Oracle's NoSQL Database is available for download on the Oracle Technology Network. The software is based in part on the open source BerkeleyDB database, which Oracle acquired along with Sleepycat Software in 2006. But where BerkeleyDB is a single-node database, Oracle NoSQL includes a new programming interface and support for partitioning for highly distributed processing.
"We've tested the database across multiple hundreds of nodes and it scales very well," said Marie-Anne Neimat, VP of database development at Oracle. "It's targeted at customers who need the scalability to do things like track Web clickthroughs, smart-meter data, network management, or personalization."
[Want more on Oracle's big data strategy? Read Oracle's Big Plans For Big Data Analysis.]
The primary attraction of NoSQL databases is their scalability and schema flexibility. The latter lets organizations add and exploit new data attributes as needed. In contrast, the schema (or data model) for conventional relational databases such as IBM DB2, Microsoft SQL Server, MySQL, and Oracle database have to be revised with each change in data.
Fast-moving, dynamic businesses such as large-scale e-commerce companies and social networks have been big users of NoSQL products. Facebook, for example, runs on open source Cassandra, a transactional NoSQL database that enables it to make frequent schema changes and add new attributes and features to profiles and social network interactions.
Another attractive attribute of Cassandra and other open source products is their low cost, as they're designed to scale out on commodity hardware.
"There's an order-of-magnitude difference in the speed, performance, and cost of deploying conventional relational databases and Cassandra," said Billy Bosworth, CEO at Cassandra enterprise support and system monitoring and management software provider DataStax.
As an example, DataStax customer Constant Contact was considering a $2.5 million investment in a relational database approach that would have taken nine months to deploy; it ended up choosing Cassandra and deploying a system in three months for $250,000, according to Bosworth.
Oracle's NoSQL database software can run on commodity hardware, but Bosworth charged that Oracle's main goal is to deliver the product as part of the Big Data Appliance, which is yet another Oracle engineered system based on Sun hardware and designed to complement the Exadata product line.
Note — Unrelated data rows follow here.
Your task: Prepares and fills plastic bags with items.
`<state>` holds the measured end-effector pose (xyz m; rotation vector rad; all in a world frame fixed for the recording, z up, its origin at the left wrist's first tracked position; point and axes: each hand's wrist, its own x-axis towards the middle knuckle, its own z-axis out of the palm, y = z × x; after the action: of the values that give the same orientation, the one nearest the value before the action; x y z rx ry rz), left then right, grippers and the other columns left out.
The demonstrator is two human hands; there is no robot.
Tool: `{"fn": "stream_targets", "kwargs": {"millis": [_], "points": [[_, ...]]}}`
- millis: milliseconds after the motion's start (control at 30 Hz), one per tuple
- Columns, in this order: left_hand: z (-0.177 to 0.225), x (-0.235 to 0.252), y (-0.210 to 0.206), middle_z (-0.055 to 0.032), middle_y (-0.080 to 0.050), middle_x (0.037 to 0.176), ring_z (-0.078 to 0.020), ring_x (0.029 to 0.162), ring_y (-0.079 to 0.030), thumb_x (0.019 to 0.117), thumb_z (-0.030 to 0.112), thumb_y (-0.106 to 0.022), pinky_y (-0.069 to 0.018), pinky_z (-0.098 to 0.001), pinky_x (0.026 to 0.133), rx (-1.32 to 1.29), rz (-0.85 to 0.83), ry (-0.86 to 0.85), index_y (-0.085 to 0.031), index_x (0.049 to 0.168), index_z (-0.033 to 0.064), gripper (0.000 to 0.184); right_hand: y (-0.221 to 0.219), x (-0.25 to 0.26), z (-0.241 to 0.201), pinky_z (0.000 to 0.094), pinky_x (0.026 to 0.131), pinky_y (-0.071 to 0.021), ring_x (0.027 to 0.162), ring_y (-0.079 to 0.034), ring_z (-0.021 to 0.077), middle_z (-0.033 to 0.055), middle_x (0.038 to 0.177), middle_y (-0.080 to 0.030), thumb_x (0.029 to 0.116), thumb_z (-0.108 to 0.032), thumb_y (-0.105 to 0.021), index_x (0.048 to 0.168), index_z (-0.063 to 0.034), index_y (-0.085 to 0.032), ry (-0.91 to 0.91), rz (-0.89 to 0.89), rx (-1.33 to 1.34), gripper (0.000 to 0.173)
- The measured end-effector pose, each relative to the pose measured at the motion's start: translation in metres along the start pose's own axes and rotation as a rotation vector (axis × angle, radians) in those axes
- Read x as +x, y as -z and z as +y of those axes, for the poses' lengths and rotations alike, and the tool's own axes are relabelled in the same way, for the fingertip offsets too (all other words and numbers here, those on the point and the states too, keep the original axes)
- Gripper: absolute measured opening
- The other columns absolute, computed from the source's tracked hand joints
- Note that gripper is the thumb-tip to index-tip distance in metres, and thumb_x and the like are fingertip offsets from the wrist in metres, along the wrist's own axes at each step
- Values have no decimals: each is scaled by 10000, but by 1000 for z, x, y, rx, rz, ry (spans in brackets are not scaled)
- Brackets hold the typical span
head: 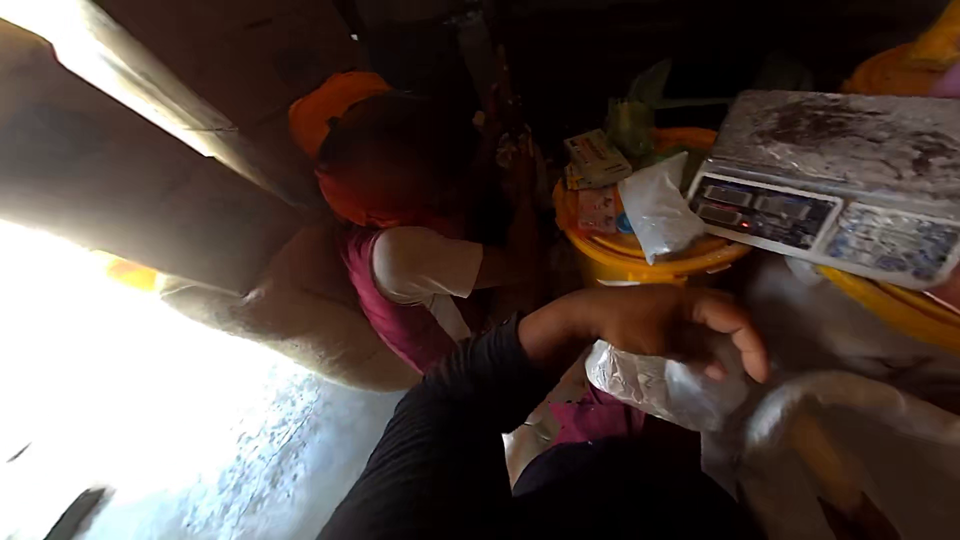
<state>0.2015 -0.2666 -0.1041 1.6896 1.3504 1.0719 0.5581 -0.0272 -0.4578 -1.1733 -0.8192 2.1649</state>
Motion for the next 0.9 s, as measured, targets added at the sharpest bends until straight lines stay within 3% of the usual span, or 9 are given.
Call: {"fn": "stream_targets", "kwargs": {"millis": [67,133,233,333,433,533,667,900], "points": [[7,28,-5,-80,-631,958,-69,944,-584,915,-81,-604,-479,-192,830,55,-6,-112,-719,883,-38,127,3,-4,4,321,1007,-537,1190,-614,148,85,1363,-563,1086,-158,-410,1492,-22,-382,17,31,-68,429],[-8,53,-9,-100,-679,985,-149,979,-637,903,-58,-649,-524,-287,891,410,39,-101,-761,903,18,136,-1,-7,0,319,928,-560,1113,-627,155,109,1320,-567,1078,-147,-433,1464,-16,-419,8,140,-86,407],[-33,84,-25,-168,-663,1197,-322,1048,-680,924,18,-681,-574,-493,894,901,7,128,-740,1130,38,216,-9,-26,-18,326,907,-567,1088,-640,180,143,1317,-573,1086,-138,-424,1447,3,-445,-6,209,-99,388],[-32,115,-43,-201,-595,1358,-444,1078,-662,981,-20,-568,-547,-637,824,1112,-125,350,-653,1318,31,352,-11,-34,-31,335,870,-573,1048,-643,188,152,1297,-574,1080,-86,-411,1436,10,-452,-11,242,-65,371],[-34,129,-63,-192,-543,1446,-465,932,-692,957,-96,-529,-556,-637,708,1165,-239,304,-581,1413,41,479,-6,-45,-42,332,817,-592,967,-664,182,138,1204,-597,1074,-57,-407,1391,25,-467,2,257,21,334],[-34,141,-82,-148,-466,1547,-429,837,-701,919,-110,-576,-564,-610,687,1111,-354,262,-491,1518,96,639,-3,-59,-52,335,796,-600,917,-671,182,121,1135,-607,1071,-46,-399,1357,33,-477,38,285,92,306],[-40,164,-102,-133,-353,1620,-426,1026,-671,902,-64,-646,-549,-608,815,996,-547,315,-357,1595,120,773,-7,-84,-72,339,765,-599,875,-669,192,121,1101,-606,1064,-22,-379,1338,16,-489,80,379,143,297],[-57,201,-156,-160,-402,1583,-392,1315,-546,887,-49,-678,-492,-598,1010,771,-590,257,-350,1591,81,787,-3,-139,-126,343,776,-607,870,-685,173,86,1060,-645,1073,-60,-400,1294,0,-542,158,324,38,270]]}}
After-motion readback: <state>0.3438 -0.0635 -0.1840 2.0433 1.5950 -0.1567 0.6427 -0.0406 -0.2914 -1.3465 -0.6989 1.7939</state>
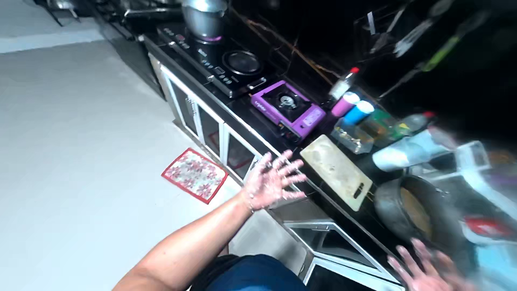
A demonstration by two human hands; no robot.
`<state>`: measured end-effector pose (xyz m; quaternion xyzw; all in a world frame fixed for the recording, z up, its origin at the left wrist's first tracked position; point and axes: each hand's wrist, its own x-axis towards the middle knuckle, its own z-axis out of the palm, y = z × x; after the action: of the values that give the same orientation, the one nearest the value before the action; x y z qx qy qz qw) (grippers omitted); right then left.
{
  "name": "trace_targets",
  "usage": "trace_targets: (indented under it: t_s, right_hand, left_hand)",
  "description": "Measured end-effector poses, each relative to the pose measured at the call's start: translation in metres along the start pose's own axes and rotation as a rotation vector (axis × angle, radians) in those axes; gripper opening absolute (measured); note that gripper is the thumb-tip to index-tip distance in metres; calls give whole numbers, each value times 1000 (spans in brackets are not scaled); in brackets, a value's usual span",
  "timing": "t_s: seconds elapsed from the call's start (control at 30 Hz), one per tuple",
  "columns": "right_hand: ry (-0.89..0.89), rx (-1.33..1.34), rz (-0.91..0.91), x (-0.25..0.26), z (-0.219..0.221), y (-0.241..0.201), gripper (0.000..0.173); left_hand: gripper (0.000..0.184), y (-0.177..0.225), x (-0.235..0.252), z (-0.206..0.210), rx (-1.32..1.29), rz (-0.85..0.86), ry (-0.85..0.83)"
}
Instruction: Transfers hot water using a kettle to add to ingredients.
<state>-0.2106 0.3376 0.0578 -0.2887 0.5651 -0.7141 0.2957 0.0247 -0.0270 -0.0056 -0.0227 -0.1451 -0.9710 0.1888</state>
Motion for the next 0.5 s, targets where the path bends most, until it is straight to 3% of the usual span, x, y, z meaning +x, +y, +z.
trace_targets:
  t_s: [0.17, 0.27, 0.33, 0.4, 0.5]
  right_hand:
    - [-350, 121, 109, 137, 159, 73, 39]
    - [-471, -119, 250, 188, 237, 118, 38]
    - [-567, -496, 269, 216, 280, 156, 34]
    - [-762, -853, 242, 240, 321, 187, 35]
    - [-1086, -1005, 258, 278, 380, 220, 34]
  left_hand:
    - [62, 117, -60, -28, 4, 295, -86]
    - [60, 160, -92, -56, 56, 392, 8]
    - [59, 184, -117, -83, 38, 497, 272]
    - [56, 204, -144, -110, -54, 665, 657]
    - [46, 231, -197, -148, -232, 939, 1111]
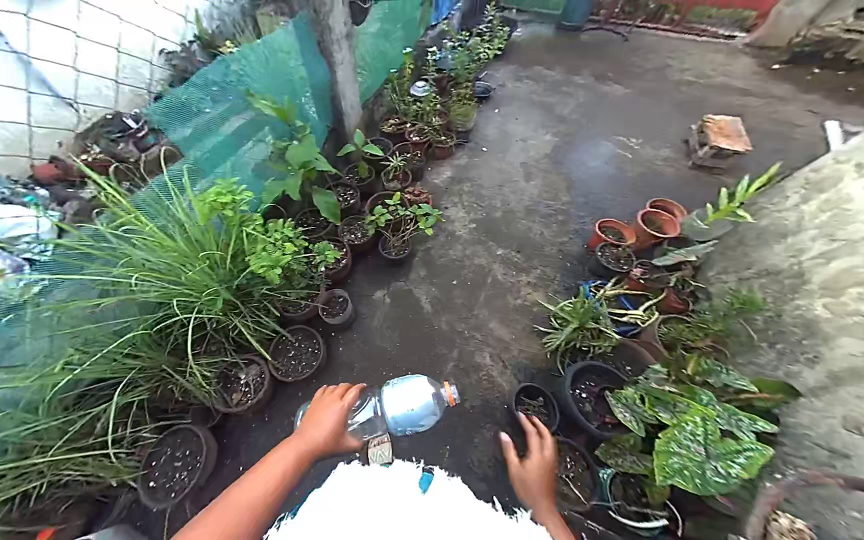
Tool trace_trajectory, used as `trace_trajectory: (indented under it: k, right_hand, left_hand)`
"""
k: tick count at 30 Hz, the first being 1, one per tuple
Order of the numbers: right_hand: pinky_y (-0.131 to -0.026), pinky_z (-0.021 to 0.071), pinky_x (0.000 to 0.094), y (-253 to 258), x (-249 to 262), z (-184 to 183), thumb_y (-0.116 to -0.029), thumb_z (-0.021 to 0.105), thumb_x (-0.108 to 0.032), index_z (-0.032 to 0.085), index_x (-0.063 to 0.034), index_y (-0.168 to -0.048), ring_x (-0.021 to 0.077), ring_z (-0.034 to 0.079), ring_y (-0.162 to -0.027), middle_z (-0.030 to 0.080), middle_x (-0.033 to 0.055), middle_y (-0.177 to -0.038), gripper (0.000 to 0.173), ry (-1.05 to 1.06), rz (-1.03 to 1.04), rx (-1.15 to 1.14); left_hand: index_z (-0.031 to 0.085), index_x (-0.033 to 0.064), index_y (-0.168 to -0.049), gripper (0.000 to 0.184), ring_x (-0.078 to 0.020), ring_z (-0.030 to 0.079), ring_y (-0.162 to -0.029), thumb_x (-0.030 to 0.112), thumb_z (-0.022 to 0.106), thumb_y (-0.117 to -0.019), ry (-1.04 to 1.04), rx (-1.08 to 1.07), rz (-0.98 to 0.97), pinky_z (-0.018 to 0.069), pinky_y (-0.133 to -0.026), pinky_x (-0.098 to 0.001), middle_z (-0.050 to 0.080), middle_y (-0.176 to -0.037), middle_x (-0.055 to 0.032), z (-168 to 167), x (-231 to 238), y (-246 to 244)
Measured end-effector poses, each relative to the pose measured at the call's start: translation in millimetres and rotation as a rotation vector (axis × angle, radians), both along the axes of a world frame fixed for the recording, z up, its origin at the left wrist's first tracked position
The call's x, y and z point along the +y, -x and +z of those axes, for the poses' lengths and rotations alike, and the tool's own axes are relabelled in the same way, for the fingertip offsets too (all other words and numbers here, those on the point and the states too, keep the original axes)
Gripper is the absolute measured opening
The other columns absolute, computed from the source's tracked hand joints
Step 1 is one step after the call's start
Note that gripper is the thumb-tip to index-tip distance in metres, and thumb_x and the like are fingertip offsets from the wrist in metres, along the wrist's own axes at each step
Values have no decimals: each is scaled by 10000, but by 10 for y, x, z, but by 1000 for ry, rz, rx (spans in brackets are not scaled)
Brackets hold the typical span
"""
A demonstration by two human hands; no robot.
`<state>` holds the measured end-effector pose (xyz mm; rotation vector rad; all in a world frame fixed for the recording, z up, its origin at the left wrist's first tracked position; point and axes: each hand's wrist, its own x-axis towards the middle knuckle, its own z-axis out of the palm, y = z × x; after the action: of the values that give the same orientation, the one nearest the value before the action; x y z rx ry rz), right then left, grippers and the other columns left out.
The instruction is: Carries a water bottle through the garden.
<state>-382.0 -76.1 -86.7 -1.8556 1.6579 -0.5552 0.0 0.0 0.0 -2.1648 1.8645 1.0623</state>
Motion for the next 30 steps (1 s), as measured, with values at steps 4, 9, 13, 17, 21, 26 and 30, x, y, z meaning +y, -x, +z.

Oracle has not discussed pricing of the Big Data Appliance, but Bosworth said he expects high prices and the threat of vendor lock-in will ensure continued interest in alternatives such as Cassandra.
"Oracle clearly wants to take you into their whole red stack, but we think plenty of people will say, 'I need some leverage against Oracle, just purely from a procurement standpoint," Bosworth said. "The second point is that Cassandra is very mature, and we've had companies running very mission-critical applications for some time." Netflix, for example, runs large parts of its infrastructure on Cassandra and has done so for more than a year, Bosworth said.
In addition to running the NoSQL database, Oracle's coming appliance will include an open source distribution of Apache Hadoop software, which Oracle said it will back with enterprise service support. Oracle will also bundle in Oracle Linux and the Oracle Java HotSpot Virtual Machine, and it will license a new Oracle Data Integrator that will tap into Hadoop.
The Big Data Appliance itself will be a cross between the Exadata Database Machine and the Exadata Storage Expansion Rack, mixing x86 processing power with high-capacity disk storage. A full rack will provide up to 432 terabytes of storage.
In a statement, Oracle claimed its new NoSQL database will be easier to install, configure, and manage than competitive offerings, and it touted the security blanket of Oracle support.